Droid: The #1 Software Development Agent on Terminal-Bench
Blog post from Factory
Droid has achieved a leading score of 58.75% on Terminal-Bench, setting a new standard for AI agents in terminal environments by emphasizing agent design over model choice. Terminal-Bench is a benchmark designed to test AI agents' abilities to complete complex tasks in a terminal environment, including coding, data workflows, and system tasks. Droid's success is attributed to a model-agnostic design that incorporates systematic environment exploration, hierarchical prompting, and minimalist tool design, which allows it to outperform expensive models and multi-model agents. The system effectively uses hierarchical prompts and model-specific architectures to accommodate diverse model behaviors, while its minimalist tool design reduces error rates and enhances task completion.
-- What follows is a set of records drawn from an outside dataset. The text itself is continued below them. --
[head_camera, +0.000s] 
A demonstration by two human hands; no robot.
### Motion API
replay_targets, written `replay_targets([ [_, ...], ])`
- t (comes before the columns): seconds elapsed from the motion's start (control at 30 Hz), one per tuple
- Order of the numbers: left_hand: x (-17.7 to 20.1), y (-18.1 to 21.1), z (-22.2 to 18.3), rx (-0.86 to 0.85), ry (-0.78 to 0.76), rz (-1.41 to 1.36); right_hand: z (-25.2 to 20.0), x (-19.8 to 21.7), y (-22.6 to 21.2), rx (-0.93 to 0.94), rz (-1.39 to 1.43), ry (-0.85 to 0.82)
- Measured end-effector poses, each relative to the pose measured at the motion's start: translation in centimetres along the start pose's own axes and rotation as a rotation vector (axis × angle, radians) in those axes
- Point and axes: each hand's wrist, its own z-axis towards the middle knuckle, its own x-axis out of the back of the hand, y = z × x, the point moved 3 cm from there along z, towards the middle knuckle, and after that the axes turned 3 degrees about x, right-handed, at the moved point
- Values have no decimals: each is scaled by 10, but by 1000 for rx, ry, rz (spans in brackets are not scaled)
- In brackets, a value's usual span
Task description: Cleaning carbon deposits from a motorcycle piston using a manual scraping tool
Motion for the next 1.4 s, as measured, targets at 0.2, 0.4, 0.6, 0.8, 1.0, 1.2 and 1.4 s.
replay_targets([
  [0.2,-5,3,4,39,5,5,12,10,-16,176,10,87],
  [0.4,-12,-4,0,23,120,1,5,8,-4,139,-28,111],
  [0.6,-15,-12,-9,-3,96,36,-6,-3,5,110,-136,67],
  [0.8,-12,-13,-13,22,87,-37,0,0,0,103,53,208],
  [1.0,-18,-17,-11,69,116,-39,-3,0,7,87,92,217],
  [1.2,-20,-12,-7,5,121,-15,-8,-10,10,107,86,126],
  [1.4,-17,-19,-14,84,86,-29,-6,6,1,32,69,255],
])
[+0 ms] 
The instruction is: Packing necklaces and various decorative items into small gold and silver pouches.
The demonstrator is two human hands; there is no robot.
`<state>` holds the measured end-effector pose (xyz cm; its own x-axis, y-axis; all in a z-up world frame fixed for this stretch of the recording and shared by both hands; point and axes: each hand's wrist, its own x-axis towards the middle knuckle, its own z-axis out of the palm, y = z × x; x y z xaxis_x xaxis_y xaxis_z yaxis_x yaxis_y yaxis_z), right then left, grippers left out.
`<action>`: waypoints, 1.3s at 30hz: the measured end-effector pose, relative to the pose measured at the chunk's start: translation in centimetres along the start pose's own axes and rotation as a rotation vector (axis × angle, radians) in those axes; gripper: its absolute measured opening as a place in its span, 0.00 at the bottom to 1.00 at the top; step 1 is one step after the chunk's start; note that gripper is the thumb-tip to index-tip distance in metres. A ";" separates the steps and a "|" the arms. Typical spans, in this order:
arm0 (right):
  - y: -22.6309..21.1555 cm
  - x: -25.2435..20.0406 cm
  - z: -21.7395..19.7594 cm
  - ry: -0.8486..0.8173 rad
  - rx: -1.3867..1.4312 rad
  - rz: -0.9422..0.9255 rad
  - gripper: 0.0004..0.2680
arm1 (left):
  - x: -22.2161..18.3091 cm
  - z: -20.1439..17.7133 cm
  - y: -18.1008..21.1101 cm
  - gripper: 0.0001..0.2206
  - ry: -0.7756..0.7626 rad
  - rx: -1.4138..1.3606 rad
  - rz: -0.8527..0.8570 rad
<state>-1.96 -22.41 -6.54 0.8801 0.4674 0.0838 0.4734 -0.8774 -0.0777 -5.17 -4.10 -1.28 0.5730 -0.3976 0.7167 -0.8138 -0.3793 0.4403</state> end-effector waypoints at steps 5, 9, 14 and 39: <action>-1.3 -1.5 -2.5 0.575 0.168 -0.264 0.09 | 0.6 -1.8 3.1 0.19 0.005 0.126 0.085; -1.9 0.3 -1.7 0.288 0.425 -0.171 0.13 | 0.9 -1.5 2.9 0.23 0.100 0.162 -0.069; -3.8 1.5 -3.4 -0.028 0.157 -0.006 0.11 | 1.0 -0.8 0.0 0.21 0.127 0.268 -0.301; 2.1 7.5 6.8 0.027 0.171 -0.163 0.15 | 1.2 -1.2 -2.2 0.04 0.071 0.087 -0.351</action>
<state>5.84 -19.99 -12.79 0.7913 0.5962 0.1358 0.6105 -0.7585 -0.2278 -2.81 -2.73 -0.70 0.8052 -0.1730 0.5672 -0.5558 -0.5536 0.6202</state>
Droid's ability to swiftly adapt and execute tasks is further optimized by understanding system contexts, optimizing for speed, and maintaining organized task execution plans. Its superiority is showcased in handling challenging tasks through effective exploitation of models like Opus 4.1, which excels in security vulnerability tasks, whereas GPT-5 excels in domains like ML model training. Future developments for Droid include exploring multi-agent architectures, enhancing memory and learning capabilities, and broadening its availability across more interfaces and workflows.